* _THE DATA_:
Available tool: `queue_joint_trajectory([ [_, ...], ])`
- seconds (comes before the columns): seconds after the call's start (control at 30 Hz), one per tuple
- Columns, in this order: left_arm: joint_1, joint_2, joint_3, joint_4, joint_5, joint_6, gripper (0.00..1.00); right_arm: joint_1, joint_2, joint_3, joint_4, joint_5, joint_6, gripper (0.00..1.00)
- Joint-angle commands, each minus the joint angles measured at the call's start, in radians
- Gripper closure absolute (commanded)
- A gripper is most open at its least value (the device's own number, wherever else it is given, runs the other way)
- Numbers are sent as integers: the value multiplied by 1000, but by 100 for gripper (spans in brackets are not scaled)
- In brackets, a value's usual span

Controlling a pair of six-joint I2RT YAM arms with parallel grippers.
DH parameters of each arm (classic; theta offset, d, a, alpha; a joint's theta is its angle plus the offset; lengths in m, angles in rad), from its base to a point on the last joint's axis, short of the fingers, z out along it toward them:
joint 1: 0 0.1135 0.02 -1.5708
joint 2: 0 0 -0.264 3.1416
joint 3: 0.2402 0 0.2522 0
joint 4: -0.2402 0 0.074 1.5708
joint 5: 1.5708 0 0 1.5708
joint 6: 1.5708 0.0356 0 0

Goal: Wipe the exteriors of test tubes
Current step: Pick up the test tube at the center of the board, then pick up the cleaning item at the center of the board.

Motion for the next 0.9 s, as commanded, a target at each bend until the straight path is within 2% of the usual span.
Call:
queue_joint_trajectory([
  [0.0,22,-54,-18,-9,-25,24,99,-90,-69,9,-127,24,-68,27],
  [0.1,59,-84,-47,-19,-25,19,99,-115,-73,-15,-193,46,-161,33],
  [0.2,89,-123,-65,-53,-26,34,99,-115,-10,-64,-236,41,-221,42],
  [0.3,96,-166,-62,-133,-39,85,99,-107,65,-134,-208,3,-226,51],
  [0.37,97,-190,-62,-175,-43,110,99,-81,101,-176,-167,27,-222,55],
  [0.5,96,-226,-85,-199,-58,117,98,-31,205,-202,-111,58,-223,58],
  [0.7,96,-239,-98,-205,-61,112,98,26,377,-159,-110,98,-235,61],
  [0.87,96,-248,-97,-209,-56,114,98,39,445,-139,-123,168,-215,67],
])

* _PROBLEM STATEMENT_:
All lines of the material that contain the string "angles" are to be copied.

* _THE COMPLETED TASK_:
- Joint-angle commands, each minus the joint angles measured at the call's start, in radians
DH parameters of each arm (classic; theta offset, d, a, alpha; a joint's theta is its angle plus the offset; lengths in m, angles in rad), from its base to a point on the last joint's axis, short of the fingers, z out along it toward them:

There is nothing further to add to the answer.